Ce mystère me fut expliqué. Un jour, en passant devant la petite maison, j'entendis des voix animées, le bruit d'une discussion.
«Il faut vendre, papa, il faut vendre... vous l'avez promis...»
Et la voix du vieux, toute tremblante:
«Mais, mes enfants, je ne demande pas mieux que de vendre... voyons! Puisque j'ai mis l'écriteau.»
J'appris ainsi que c'étaient ses fils, ses brus, de petits boutiquiers parisiens, qui l'obligeaient à se défaire de ce coin bien-aimé. Pour quelle raison? je l'ignore. Ce qu'il y a de sûr, c'est qu'ils commençaient à trouver que la chose traînait trop, et à partir de ce jour, ils vinrent régulièrement tous les dimanches pour harceler le malheureux, l'obliger à tenir sa promesse. De la route, dans ce grand silence du dimanche, où la terre elle-même se repose d'avoir été labourée, ensemencée toute la semaine, j'entendais cela très bien. Les boutiquiers causaient, discutaient entre eux en jouant au tonneau, et le mot argent sonnait sec dans ces voix aigres comme les palets qu'on heurtait. Le soir, tout le monde s'en allait; et quand le bonhomme avait fait quelques pas sur la route pour les reconduire, il rentrait bien vite, et refermait tout heureux sa grosse porte, avec une semaine de répit devant lui. Pendant huit jours, la maison redevenait silencieuse. Dans le petit jardin brûlé de soleil, on n'entendait rien que le sable écrasé d'un pas lourd, ou traîné au râteau.
De semaine en semaine cependant, le vieux était plus pressé, plus tourmenté. Les boutiquiers employaient tous les moyens. On amenait les petits enfants pour le séduire. «Voyez-vous, grand-père, quand la maison sera vendue, vous viendrez habiter avec nous. Nous serons si heureux tous ensemble!...» Et c'étaient des aparté dans tous les coins, des promenades sans fin à travers les allées, des calculs faits à haute voix. Une fois j'entendis une des filles qui criait:
«La baraque ne vaut pas cent sous... elle est bonne à jeter à bas.»
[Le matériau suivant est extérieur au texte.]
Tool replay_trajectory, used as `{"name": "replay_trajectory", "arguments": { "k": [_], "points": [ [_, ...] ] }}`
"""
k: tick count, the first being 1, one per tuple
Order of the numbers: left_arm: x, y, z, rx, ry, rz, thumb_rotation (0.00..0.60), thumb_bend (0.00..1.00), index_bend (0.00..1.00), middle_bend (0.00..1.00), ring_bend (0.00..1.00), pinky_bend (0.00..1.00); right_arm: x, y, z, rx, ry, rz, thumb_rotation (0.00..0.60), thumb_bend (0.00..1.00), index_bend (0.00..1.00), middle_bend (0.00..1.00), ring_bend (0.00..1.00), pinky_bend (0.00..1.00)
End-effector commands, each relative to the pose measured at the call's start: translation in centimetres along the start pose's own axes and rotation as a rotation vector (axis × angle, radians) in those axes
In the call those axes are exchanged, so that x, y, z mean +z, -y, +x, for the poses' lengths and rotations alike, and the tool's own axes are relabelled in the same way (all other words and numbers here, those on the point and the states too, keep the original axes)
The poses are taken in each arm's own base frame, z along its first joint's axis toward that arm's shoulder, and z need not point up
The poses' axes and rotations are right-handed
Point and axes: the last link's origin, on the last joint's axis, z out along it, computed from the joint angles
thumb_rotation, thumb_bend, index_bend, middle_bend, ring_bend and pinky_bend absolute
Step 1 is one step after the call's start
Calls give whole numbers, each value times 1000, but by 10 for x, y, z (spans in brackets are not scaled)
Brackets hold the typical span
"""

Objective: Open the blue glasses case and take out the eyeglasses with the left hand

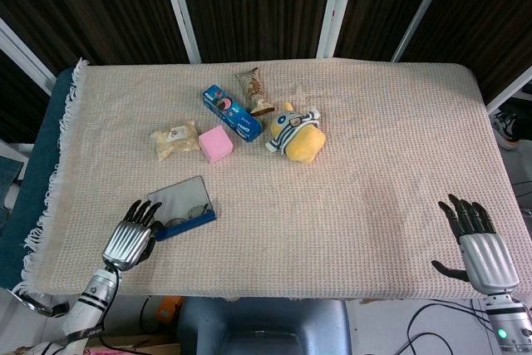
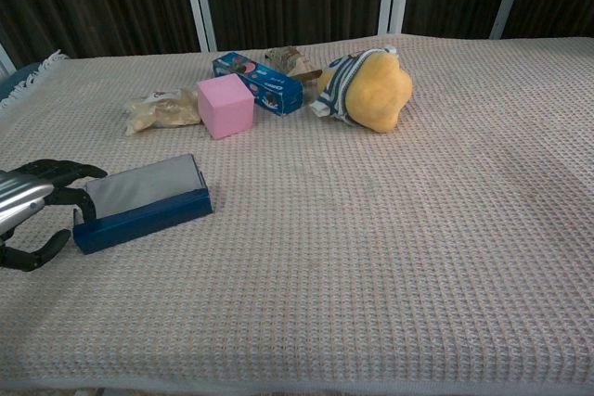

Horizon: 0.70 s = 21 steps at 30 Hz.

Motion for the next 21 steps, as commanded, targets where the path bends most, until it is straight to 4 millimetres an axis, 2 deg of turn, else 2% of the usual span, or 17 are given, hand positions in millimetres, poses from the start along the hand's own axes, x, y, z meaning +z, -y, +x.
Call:
{"name": "replay_trajectory", "arguments": {
  "k": [1, 6, 11, 21],
  "points": [
    [-19, -8, -3, 25, 10, -51, 600, 546, 403, 62, 0, 5, -1, 0, 1, 4, -3, 2, 600, 187, 0, 0, 0, 0],
    [-36, -25, -2, 44, 23, -130, 600, 546, 399, 61, 0, 5, -3, 0, 2, 8, -4, 9, 600, 186, 0, 0, 0, 0],
    [-43, -45, 1, 32, 9, -200, 600, 545, 399, 61, 0, 5, -5, -1, 4, 14, -8, 14, 600, 187, 0, 0, 0, 0],
    [-23, -88, 1, 17, 16, -282, 600, 545, 399, 62, 0, 5, -8, -5, 9, 34, -29, 15, 600, 186, 0, 0, 0, 0]
  ]
}}
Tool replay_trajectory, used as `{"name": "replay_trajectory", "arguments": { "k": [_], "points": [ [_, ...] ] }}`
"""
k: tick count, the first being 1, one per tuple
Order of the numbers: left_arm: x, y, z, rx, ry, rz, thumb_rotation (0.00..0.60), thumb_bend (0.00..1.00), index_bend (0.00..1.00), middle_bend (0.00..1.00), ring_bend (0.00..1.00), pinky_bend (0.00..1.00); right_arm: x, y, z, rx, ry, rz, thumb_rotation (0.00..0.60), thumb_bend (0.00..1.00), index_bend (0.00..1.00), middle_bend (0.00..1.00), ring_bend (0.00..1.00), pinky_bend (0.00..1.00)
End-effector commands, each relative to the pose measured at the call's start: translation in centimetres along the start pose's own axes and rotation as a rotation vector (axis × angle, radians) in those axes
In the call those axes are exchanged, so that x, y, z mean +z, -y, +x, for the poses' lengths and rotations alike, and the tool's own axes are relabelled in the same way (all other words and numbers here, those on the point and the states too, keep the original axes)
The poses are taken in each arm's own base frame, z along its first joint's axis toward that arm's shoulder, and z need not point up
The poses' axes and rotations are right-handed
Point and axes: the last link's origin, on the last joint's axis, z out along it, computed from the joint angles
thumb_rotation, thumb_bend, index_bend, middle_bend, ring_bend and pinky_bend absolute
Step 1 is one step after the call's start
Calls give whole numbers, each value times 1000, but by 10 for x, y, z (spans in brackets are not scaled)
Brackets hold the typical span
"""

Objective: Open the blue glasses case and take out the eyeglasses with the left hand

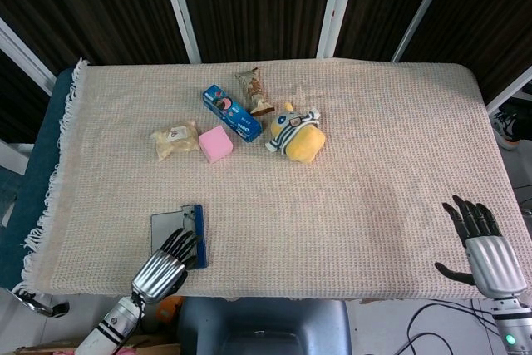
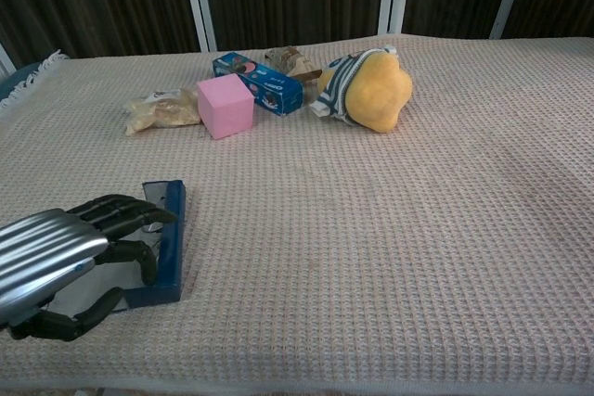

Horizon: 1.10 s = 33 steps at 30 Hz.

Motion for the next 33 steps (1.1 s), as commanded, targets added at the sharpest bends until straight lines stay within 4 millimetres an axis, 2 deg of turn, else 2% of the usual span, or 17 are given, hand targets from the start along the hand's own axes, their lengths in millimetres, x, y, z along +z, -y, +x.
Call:
{"name": "replay_trajectory", "arguments": {
  "k": [1, 6, 16, 33],
  "points": [
    [14, -10, 1, -2, 2, -16, 600, 545, 399, 62, 0, 5, -1, -1, 2, 4, -7, -2, 600, 186, 0, 0, 0, 0],
    [31, -20, 2, -16, -11, -22, 600, 546, 394, 63, 0, 5, -1, -4, 3, 11, -12, -3, 600, 187, 0, 0, 0, 0],
    [67, -24, 12, -22, -51, 7, 600, 536, 325, 52, 0, 5, -3, -6, 6, 20, -22, -7, 600, 186, 0, 0, 0, 0],
    [109, -6, 15, -37, -82, 121, 600, 538, 247, 31, 0, 5, -2, -8, 7, 26, -23, -12, 600, 187, 0, 0, 0, 0]
  ]
}}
Le vieux écoutait sans rien dire. On parlait de lui comme s'il était mort, de sa maison comme si elle était déjà abattue. Il allait, tout voûté, des larmes dans les yeux, cherchant par habitude une branche à émonder, un fruit à soigner en passant; et l'on sentait sa vie si bien enracinée dans ce petit coin de terre, qu'il n'aurait jamais la force de s'en arracher. En effet, quoi qu'on pût lui dire, il reculait toujours le moment du départ. En été, quand mûrissaient ces fruits un peu acides qui sentent la verdeur de l'année, les cerises, les groseilles, les cassis, il se disait:
«Attendons la récolte... Je vendrai tout de suite après.»
Mais la récolte faite, les cerises passées, venait le tour des pêches, puis les raisins, et après les raisins ces belles nèfles brunes qu'on cueille presque sous la neige. Alors l'hiver arrivait. La campagne était noire, le jardin vide. Plus de passants, plus d'acheteurs. Plus même de boutiquiers le dimanche. Trois grands mois de repos pour préparer les semences, tailler les arbres fruitiers, pendant que l'écriteau inutile se balançait sur la route, retourné par la pluie et le vent.